## Your goal
The answer must consist only of the lines from the line with "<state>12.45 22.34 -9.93" to the line with "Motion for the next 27", both included, exactly as they stand below.
+++ Records for this task +++
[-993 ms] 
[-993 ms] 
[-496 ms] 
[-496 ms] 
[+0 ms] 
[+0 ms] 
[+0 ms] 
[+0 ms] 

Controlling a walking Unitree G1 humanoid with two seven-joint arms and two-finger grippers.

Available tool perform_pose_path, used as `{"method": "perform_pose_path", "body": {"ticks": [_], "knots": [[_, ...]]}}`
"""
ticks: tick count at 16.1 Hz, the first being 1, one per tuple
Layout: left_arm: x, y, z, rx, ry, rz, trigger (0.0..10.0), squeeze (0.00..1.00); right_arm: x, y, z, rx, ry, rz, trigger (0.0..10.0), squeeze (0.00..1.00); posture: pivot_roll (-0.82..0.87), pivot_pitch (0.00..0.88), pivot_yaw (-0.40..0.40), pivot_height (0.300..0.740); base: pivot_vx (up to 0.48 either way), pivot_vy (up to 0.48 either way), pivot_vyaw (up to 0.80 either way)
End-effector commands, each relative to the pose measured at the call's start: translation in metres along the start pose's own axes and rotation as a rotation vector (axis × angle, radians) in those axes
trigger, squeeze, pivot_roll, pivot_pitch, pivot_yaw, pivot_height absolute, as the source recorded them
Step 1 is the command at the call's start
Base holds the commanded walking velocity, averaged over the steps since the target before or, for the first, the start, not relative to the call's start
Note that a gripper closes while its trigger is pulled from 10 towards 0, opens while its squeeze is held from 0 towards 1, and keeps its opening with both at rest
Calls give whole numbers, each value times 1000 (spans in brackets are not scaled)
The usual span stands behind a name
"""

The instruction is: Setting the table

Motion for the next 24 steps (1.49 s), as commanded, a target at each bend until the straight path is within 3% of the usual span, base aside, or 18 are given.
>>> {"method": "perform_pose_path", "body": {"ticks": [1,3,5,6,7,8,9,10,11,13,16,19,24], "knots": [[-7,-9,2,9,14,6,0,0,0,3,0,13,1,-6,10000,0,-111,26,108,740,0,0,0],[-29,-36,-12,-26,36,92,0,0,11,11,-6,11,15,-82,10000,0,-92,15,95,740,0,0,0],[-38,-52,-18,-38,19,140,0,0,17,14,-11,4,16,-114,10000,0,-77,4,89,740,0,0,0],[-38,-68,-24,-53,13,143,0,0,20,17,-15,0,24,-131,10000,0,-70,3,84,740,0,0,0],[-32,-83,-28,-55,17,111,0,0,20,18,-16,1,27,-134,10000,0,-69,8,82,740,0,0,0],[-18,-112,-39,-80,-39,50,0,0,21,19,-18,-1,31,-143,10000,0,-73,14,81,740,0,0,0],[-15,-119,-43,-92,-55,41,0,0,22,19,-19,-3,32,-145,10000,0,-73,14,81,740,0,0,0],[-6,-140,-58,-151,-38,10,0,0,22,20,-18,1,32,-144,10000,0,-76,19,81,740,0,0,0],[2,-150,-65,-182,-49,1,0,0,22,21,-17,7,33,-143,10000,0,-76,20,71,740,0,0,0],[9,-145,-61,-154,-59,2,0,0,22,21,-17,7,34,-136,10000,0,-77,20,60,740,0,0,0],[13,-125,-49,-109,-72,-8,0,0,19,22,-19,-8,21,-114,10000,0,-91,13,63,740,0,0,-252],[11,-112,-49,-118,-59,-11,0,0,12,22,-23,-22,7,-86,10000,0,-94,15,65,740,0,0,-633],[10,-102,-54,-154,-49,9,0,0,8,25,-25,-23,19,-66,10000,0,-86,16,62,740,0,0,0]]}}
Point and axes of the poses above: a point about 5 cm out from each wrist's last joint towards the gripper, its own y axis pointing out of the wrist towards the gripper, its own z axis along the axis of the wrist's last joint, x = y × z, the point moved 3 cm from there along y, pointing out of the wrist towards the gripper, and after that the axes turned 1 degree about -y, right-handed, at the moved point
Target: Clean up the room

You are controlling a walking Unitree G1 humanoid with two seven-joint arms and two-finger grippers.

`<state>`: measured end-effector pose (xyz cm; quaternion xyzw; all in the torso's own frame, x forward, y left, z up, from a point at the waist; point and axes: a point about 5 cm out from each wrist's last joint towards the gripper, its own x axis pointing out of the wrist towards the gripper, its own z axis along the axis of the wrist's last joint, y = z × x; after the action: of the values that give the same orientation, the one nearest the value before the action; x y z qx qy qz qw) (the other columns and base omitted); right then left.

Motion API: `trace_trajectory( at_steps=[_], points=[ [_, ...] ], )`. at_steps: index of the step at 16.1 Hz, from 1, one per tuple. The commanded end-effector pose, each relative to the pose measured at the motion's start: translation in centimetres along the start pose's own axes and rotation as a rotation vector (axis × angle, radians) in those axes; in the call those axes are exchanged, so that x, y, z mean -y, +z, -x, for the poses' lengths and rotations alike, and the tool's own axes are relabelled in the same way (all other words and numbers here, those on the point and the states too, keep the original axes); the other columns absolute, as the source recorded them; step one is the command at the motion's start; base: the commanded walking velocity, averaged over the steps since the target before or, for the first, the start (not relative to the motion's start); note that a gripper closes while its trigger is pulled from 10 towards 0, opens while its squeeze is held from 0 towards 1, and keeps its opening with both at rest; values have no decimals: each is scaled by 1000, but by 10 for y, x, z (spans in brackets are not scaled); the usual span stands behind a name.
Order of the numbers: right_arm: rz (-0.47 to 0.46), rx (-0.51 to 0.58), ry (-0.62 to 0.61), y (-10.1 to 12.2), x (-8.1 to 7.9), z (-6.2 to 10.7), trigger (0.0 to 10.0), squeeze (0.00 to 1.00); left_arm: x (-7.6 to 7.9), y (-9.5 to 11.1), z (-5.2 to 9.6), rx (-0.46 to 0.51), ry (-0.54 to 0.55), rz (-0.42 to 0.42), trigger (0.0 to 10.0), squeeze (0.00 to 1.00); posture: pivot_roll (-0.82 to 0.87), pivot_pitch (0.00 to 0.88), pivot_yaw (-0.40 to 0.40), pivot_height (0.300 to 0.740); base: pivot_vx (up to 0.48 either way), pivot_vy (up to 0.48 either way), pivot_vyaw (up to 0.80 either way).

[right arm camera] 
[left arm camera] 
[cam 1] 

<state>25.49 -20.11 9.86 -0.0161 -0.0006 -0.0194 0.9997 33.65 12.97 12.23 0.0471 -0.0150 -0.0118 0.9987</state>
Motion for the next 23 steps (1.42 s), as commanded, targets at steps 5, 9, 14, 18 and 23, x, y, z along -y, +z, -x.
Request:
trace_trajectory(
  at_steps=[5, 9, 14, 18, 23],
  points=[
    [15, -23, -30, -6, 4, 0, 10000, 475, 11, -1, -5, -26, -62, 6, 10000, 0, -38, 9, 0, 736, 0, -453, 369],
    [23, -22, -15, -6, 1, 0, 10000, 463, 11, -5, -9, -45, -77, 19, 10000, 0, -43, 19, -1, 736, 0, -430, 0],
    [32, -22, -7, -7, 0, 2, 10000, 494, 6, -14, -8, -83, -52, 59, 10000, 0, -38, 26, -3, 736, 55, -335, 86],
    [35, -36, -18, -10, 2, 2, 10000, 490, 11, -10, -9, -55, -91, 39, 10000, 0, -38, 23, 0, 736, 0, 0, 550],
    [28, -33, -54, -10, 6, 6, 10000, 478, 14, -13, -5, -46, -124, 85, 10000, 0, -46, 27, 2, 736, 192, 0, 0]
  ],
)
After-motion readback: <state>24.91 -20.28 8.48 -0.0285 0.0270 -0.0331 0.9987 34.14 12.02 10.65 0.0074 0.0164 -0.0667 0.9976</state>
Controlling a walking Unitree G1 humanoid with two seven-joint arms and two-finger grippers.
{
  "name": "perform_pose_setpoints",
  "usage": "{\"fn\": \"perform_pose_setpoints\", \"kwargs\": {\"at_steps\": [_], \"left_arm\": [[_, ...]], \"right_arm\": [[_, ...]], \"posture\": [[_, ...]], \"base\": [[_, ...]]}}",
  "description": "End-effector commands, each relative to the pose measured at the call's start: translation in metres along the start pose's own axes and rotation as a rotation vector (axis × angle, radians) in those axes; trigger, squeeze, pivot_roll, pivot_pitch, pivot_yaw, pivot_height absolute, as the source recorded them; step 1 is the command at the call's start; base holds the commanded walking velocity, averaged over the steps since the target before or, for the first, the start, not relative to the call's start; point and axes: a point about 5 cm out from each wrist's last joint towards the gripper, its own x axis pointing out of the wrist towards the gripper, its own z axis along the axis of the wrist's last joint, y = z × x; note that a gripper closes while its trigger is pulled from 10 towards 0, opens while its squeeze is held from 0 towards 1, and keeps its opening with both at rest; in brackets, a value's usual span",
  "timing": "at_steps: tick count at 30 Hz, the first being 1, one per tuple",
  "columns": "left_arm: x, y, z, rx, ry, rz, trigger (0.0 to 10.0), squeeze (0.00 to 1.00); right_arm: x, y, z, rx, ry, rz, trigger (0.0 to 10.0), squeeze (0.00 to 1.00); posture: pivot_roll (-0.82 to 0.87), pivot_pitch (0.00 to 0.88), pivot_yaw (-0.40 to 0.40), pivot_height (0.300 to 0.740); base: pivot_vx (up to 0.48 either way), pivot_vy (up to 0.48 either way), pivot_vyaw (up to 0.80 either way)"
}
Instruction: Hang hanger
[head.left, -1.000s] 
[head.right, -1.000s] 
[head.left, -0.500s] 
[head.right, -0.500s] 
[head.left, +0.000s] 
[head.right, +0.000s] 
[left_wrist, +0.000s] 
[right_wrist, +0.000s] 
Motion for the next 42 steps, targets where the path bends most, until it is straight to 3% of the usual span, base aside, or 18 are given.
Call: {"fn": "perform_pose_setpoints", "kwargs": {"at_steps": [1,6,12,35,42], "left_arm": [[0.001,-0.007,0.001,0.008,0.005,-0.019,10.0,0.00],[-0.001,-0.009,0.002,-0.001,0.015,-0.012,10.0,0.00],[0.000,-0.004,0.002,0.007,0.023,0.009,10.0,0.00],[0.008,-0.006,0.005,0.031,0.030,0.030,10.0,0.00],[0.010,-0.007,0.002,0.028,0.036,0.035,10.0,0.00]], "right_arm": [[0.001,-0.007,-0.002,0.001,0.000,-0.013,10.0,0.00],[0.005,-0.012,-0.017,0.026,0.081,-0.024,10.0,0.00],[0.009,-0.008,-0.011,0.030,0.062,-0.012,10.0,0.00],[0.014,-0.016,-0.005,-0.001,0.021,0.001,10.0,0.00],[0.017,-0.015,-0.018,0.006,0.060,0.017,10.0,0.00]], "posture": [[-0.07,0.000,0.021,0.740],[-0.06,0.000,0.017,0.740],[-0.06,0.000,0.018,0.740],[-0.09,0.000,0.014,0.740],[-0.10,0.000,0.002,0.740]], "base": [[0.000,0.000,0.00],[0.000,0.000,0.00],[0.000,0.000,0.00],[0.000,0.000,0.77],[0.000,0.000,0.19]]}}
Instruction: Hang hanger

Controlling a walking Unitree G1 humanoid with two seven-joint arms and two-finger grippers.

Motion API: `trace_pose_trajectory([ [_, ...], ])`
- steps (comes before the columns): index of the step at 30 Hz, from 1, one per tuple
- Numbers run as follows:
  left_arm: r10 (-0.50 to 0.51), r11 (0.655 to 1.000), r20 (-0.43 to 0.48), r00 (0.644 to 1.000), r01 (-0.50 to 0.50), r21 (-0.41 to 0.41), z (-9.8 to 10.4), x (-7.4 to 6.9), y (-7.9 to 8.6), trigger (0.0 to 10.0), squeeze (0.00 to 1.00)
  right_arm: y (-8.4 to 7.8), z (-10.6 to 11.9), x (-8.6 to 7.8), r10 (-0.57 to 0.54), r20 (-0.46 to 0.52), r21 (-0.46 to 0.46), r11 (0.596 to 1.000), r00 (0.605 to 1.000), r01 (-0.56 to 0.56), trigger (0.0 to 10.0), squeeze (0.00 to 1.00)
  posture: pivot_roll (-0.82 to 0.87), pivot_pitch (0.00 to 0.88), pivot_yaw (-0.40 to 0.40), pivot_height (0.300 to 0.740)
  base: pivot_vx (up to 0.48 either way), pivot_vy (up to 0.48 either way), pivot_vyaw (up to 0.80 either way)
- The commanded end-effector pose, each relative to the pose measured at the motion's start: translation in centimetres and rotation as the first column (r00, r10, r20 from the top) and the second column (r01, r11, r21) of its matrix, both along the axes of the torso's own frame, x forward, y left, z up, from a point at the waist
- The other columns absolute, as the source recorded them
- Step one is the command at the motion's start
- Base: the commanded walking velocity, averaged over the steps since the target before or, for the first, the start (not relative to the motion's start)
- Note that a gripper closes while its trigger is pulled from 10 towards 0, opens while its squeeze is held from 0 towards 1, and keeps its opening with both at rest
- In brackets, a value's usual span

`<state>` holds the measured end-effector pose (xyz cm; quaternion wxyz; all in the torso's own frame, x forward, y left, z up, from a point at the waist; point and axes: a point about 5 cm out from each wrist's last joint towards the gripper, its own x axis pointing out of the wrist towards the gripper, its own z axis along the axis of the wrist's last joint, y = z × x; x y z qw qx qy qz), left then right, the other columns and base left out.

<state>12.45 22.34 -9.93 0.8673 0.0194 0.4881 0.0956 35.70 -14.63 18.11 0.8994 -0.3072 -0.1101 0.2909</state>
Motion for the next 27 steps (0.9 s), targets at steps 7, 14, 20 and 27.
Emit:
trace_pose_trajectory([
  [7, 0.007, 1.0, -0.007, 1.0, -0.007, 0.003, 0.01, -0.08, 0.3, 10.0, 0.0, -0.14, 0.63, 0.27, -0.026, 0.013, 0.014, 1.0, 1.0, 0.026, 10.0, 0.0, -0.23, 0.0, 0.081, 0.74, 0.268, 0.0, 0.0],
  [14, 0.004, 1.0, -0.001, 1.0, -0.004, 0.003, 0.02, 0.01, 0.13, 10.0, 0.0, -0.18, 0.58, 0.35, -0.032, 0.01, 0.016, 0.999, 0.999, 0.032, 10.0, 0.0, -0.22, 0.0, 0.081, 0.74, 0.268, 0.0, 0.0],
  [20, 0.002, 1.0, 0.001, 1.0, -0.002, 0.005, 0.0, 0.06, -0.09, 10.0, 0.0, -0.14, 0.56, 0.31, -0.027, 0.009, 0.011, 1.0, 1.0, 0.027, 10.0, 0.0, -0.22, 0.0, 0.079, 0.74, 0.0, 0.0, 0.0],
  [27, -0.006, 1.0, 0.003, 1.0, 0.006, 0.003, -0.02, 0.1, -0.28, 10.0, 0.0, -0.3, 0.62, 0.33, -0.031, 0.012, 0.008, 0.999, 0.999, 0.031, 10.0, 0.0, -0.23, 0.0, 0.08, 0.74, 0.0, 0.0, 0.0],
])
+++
## Solved exercise
<state>12.45 22.34 -9.93 0.8673 0.0194 0.4881 0.0956 35.70 -14.63 18.11 0.8994 -0.3072 -0.1101 0.2909</state>
Motion for the next 27 steps (0.9 s), targets at steps 7, 14, 20 and 27.

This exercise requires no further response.